Print, in exact form, the lines below from the one containing "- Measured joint" through the one containing "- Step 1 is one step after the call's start", and omit all others.

Records excerpted from a collection:
- - - -

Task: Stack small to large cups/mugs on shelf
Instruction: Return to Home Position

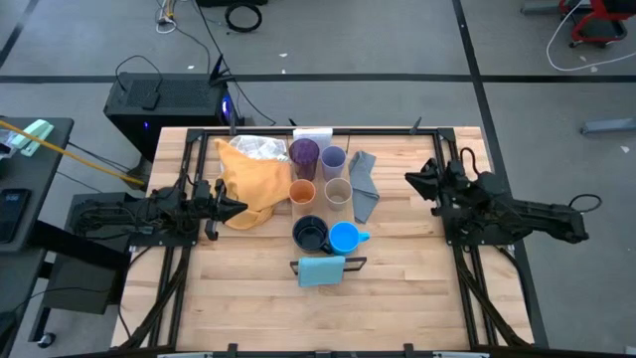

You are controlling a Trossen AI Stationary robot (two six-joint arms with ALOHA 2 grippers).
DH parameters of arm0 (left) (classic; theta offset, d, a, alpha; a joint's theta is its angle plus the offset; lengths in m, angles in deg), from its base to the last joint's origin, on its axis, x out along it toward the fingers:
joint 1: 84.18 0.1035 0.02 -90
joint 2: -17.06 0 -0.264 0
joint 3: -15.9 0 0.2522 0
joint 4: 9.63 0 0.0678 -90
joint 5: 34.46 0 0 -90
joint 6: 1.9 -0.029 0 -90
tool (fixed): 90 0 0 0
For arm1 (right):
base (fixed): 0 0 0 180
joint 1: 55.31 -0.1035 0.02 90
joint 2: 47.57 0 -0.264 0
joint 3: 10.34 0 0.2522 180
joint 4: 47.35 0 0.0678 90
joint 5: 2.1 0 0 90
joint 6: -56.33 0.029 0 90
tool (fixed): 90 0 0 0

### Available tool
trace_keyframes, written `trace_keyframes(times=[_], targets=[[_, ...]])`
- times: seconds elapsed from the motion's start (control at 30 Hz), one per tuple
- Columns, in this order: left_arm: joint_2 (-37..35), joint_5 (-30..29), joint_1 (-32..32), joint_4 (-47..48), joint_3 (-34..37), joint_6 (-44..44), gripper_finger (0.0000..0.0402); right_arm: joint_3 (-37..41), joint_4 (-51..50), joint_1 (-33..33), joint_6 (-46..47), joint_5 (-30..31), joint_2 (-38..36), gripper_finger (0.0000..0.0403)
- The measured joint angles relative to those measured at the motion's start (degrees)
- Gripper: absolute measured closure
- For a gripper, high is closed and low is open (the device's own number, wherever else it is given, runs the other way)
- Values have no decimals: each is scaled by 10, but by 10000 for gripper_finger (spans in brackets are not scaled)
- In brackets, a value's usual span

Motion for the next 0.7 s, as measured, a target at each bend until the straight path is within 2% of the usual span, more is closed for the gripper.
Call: trace_keyframes(times=[0.2,0.5,0.7], targets=[[0,0,0,0,0,0,373,23,-1,0,-4,9,0,361],[0,0,0,0,0,0,368,22,0,-5,-35,-69,-2,387],[0,0,0,0,0,0,379,-13,-7,-31,-88,-67,-19,391]])
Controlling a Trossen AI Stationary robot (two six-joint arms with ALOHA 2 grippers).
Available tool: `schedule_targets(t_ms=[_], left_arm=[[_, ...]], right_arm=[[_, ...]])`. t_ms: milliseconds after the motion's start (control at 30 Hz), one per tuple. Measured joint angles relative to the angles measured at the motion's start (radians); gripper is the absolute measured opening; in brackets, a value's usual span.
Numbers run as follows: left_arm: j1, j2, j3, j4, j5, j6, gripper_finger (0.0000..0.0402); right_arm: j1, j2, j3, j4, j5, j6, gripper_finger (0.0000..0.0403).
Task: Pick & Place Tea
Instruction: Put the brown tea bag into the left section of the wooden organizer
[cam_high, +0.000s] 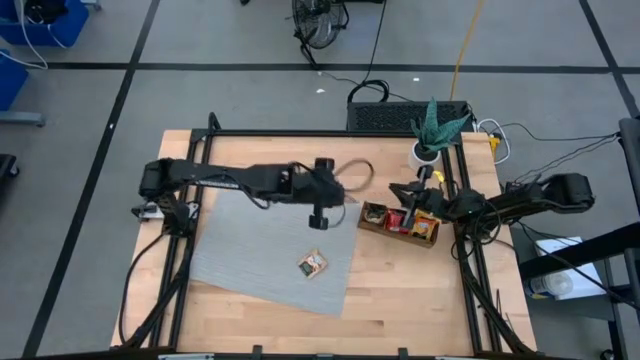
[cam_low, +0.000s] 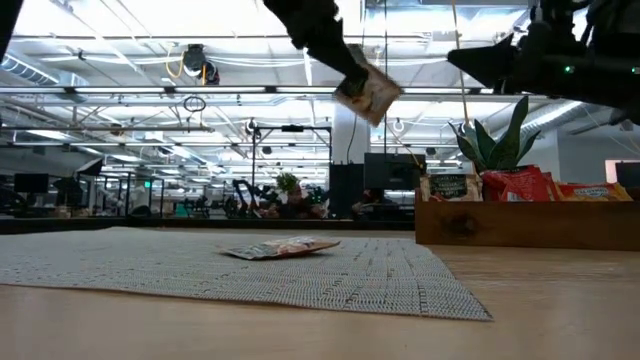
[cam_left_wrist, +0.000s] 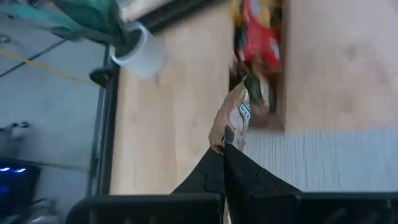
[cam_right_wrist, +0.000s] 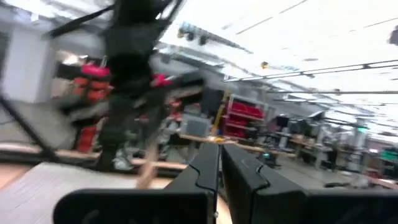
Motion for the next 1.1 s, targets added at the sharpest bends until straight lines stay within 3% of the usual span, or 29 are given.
schedule_targets(t_ms=[200,500,633,1100], left_arm=[[-0.050,0.199,0.207,-0.209,-0.169,0.100,0.0001],[-0.129,0.406,0.462,-0.302,-0.224,0.238,0.0000],[-0.137,0.440,0.520,-0.284,-0.218,0.268,0.0000],[-0.073,0.484,0.522,-0.197,-0.012,0.258,0.0000]], right_arm=[[0.000,-0.032,-0.008,-0.035,0.072,0.001,0.0011],[0.000,-0.040,-0.008,-0.053,0.072,0.004,0.0007],[0.000,-0.040,-0.008,-0.052,0.071,0.007,0.0008],[0.000,-0.040,-0.010,-0.051,0.068,0.006,0.0004]])
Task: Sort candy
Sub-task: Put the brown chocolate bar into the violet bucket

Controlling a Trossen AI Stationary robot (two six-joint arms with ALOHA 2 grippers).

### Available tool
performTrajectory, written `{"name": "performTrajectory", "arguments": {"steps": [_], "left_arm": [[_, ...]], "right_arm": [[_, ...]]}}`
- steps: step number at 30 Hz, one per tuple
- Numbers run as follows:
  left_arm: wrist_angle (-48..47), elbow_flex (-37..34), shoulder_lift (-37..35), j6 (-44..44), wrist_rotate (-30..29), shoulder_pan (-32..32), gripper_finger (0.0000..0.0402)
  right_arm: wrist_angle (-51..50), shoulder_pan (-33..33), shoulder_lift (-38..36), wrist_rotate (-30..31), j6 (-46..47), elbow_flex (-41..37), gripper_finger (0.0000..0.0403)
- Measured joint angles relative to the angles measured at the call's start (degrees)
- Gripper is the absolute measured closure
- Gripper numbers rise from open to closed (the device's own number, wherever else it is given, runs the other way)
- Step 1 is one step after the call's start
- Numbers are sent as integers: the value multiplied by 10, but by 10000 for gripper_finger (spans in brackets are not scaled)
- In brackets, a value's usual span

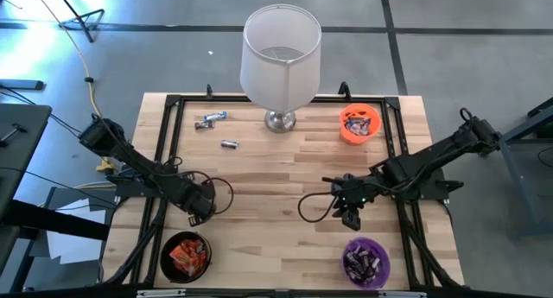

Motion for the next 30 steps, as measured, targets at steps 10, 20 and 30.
{"name": "performTrajectory", "arguments": {"steps": [10, 20, 30], "left_arm": [[-9, 24, 6, -72, -12, 1, 390], [32, 148, 8, -83, -148, 2, 398], [237, 291, 6, 183, -447, 2, 400]], "right_arm": [[0, 0, 0, 19, 0, 0, 265], [38, 0, 0, 111, -30, 0, 265], [313, 0, 2, 255, -216, 0, 265]]}}
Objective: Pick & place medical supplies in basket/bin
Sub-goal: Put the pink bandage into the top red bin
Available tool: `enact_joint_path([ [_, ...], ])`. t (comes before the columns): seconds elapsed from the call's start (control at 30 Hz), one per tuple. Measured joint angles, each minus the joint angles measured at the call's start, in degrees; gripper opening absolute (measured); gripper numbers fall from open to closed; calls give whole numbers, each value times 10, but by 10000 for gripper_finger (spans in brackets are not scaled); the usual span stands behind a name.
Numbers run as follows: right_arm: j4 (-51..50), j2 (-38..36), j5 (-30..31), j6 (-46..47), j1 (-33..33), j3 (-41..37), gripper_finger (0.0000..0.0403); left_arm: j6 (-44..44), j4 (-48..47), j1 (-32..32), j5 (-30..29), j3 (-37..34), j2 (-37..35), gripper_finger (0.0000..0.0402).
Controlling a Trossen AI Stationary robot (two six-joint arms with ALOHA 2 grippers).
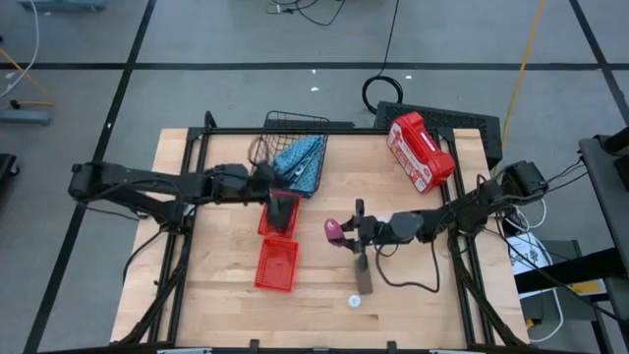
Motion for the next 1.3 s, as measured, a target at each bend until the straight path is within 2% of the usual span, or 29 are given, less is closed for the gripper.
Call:
enact_joint_path([
  [0.1, -4, 0, -6, 0, -3, -1, 95, -9, 49, -9, 51, 0, 35, 257],
  [0.27, -8, 0, -6, 0, -3, -1, 95, -6, 168, -24, 86, 0, 102, 258],
  [0.43, -8, 0, -6, -1, -3, -1, 95, -4, 270, -43, 89, 1, 161, 257],
  [0.6, -8, -1, -8, -2, -3, -1, 95, 60, 351, -58, 93, 1, 200, 257],
  [0.77, -10, -1, -20, -4, -2, -1, 95, 139, 374, -78, 120, 1, 209, 257],
  [1.0, -10, 0, -5, -6, -3, 0, 95, 137, 374, -93, 156, 1, 208, 258],
  [1.3, 6, 0, 3, 1, -4, 0, 95, 125, 382, -98, 109, 1, 208, 258],
])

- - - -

- [Completed exercise]:
- Measured joint angles relative to the angles measured at the call's start (degrees)
- Gripper is the absolute measured closure
- Gripper numbers rise from open to closed (the device's own number, wherever else it is given, runs the other way)
- Step 1 is one step after the call's start

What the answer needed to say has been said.